Records to use: Begin
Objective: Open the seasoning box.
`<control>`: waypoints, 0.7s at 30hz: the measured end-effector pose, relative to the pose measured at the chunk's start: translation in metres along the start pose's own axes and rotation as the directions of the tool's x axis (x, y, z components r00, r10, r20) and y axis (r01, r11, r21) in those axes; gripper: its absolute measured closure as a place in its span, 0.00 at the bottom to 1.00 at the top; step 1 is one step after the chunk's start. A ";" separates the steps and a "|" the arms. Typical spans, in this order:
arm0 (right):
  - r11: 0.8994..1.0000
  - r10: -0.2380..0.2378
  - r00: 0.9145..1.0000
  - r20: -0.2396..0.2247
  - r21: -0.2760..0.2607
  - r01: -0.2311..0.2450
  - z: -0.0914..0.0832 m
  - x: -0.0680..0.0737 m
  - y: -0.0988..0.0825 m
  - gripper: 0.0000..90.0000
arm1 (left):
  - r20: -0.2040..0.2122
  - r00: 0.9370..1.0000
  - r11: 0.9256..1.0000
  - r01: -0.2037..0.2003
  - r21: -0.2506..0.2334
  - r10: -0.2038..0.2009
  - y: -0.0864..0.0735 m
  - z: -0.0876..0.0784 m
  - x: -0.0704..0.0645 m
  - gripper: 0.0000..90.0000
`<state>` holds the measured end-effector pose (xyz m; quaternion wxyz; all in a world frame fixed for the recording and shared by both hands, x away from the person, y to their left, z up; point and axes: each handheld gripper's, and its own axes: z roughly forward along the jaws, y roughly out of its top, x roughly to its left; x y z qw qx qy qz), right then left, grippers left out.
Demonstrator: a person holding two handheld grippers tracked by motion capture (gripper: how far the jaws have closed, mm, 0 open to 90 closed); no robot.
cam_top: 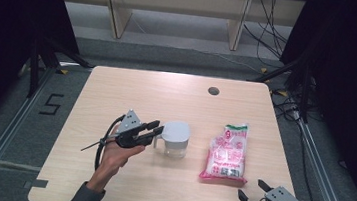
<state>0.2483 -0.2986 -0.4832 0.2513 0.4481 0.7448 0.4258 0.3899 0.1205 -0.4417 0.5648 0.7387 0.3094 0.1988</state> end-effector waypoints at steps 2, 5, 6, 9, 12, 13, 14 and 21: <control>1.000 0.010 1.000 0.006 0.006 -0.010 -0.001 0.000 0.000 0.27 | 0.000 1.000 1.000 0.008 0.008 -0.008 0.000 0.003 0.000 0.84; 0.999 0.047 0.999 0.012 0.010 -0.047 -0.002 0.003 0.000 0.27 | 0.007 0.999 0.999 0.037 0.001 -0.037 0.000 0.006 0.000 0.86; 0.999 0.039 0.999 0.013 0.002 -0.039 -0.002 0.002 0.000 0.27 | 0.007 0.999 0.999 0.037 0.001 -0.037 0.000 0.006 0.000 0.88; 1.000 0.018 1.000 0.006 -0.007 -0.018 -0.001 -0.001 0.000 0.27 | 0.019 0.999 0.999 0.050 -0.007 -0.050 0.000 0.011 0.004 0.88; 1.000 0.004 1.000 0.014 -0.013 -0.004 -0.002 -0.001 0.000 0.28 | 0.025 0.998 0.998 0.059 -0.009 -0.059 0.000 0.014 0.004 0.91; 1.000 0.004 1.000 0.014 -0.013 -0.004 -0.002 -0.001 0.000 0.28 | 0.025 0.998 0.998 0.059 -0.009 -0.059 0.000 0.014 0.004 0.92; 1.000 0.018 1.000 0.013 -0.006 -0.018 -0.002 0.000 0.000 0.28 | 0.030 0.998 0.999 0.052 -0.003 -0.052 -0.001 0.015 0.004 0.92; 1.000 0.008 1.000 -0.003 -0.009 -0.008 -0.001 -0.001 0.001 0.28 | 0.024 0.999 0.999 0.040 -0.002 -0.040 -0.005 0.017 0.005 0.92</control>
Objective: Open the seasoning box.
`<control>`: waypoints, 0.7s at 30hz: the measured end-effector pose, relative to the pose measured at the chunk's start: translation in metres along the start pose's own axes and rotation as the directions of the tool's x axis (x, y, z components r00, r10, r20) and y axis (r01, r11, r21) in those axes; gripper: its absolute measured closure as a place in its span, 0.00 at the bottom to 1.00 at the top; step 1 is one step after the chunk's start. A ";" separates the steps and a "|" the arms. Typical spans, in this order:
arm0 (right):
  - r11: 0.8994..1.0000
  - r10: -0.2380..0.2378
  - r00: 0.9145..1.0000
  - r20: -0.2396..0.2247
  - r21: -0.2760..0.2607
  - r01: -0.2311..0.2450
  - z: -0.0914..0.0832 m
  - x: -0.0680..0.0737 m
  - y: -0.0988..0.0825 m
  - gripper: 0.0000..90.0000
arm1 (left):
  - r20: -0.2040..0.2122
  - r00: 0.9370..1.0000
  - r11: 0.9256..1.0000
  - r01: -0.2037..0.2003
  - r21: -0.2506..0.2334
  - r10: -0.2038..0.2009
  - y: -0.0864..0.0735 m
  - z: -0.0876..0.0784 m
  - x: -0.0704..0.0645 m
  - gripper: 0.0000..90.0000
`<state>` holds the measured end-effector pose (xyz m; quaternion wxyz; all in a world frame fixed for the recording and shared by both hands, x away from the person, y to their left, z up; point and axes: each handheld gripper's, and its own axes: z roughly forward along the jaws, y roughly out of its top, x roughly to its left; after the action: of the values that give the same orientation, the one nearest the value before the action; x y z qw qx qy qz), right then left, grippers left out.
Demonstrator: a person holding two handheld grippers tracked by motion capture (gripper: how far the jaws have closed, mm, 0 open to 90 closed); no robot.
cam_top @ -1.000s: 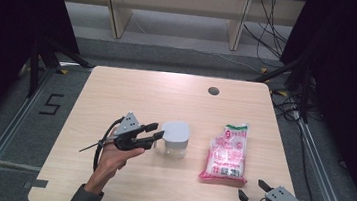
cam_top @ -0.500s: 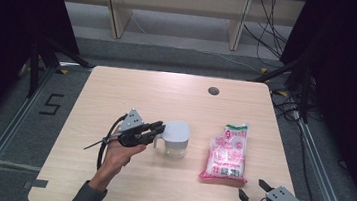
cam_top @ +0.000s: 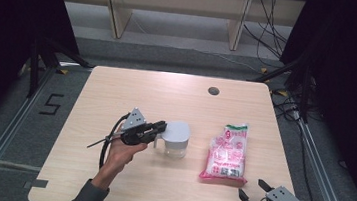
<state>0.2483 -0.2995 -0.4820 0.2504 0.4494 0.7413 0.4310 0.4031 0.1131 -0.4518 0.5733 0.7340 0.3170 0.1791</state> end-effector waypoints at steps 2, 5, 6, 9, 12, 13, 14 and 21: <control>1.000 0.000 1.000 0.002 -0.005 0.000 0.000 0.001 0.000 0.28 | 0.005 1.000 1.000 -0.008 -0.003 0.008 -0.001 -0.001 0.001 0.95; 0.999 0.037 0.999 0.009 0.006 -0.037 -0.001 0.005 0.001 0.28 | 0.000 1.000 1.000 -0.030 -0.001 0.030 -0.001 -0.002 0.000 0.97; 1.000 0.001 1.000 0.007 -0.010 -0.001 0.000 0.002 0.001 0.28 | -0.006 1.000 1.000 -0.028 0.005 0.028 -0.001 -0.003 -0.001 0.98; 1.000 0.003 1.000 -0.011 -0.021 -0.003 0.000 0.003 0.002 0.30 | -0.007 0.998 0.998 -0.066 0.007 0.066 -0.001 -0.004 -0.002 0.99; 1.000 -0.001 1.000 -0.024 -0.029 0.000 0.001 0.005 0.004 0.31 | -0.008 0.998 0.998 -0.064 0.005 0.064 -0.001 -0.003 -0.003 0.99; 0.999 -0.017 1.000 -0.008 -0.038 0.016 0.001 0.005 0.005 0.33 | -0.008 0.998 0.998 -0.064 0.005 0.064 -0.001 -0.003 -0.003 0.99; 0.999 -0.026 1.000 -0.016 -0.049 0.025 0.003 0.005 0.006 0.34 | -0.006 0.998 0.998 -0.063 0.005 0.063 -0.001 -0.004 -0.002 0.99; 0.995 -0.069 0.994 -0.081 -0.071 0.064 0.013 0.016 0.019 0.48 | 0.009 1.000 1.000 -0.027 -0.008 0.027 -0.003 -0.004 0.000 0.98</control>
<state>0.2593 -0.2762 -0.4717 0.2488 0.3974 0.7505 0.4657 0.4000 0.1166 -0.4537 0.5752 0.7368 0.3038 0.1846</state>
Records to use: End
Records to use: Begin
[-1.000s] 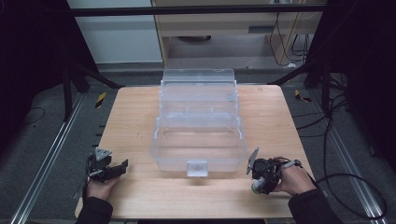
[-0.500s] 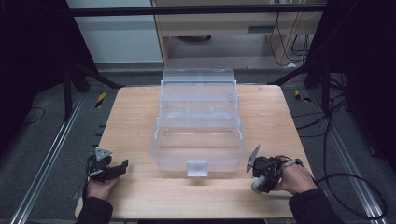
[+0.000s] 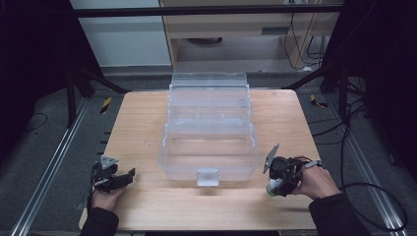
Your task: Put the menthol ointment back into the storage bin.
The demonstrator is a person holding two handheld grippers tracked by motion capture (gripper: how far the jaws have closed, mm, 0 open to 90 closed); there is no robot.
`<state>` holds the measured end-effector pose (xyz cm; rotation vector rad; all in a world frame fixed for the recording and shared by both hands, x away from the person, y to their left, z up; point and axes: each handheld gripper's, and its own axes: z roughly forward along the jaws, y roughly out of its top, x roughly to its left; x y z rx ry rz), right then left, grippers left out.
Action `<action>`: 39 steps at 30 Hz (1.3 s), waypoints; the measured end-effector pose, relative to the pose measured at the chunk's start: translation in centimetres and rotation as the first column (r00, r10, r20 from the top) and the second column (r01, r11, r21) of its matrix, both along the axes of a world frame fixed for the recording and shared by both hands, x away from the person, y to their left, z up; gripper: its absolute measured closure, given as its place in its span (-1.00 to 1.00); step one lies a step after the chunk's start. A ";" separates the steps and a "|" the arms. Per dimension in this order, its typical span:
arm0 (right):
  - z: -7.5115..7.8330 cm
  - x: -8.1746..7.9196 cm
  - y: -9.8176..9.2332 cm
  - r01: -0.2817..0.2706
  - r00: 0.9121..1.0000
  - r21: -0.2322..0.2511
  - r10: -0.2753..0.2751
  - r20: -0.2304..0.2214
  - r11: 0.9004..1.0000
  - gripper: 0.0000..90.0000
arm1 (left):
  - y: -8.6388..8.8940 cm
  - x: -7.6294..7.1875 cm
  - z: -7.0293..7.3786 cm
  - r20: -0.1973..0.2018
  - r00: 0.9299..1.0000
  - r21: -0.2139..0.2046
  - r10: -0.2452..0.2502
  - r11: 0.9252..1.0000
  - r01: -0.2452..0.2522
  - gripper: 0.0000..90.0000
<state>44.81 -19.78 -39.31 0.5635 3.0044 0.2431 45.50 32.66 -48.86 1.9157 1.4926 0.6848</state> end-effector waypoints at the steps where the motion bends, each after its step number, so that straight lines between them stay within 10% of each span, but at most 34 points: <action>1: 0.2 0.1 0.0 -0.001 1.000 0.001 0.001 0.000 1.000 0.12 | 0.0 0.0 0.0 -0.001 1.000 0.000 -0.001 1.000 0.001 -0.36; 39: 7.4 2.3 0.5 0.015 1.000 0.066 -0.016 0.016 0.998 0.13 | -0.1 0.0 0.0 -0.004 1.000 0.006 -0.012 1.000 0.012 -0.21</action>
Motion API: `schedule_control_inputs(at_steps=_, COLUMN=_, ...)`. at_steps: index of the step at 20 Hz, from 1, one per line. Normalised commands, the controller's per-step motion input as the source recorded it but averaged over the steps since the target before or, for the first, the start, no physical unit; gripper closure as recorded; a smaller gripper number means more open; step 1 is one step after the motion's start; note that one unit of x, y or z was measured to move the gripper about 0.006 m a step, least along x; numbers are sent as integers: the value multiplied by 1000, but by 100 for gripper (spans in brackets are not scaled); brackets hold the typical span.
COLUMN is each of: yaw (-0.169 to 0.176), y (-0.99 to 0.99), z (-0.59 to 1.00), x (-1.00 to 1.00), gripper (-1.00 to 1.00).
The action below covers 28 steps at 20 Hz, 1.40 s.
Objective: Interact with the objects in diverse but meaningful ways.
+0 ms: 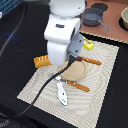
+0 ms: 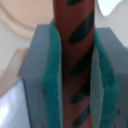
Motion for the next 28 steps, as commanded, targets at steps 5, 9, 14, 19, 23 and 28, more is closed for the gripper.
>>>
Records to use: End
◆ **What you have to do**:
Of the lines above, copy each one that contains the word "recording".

◆ **Answer to the problem**:
`<state>` holds the measured end-effector pose (xyz m; quaternion wxyz; all in a world frame fixed for the recording and shared by both hands, x away from the person, y to their left, z up; point and axes: each handheld gripper's, and its own axes: z roughly forward along the jaws, y roughly out of its top, x roughly to its left; x y z qw qx qy qz), right then left, grippers left out.
`<state>` holds the measured end-effector pose (xyz m; quaternion wxyz; all in a world frame fixed for the recording and shared by both hands, x away from the person, y to their left, z up; point and axes: each handheld gripper's, and its own axes: z roughly forward along the jaws, y roughly out of its top, x roughly to its left; after the action: of the values that give the same orientation, the one nearest the value before the action; x y z qw qx qy qz), right then left, grippers left out.
`<state>` holds the measured end-effector pose (xyz cm; rotation vector rad; all in a world frame fixed for the recording and shared by both hands, x away from the person, y to their left, z up; point and axes: each handheld gripper's, and its own axes: z roughly forward along the jaws, y roughly out of its top, x roughly to its left; x y z rx ry rz), right then left, grippers left out.
Action `<action>`: 39 steps at 30 Hz (1.3 s), waypoints; the measured end-effector pose, relative to the pose measured at the chunk's start: translation in centimetres and rotation as the first column (r00, r10, r20 from the top) and the second column (r01, r11, r21) of its matrix, both along the axes of a world frame fixed for the recording and shared by both hands, x away from the person, y to their left, z up; gripper: its absolute measured closure, given as its place in its span (-1.00 to 1.00); step one lies a step after the chunk's start. A ";" separates the steps and a "|" the arms. Per dimension in this order, its typical span:

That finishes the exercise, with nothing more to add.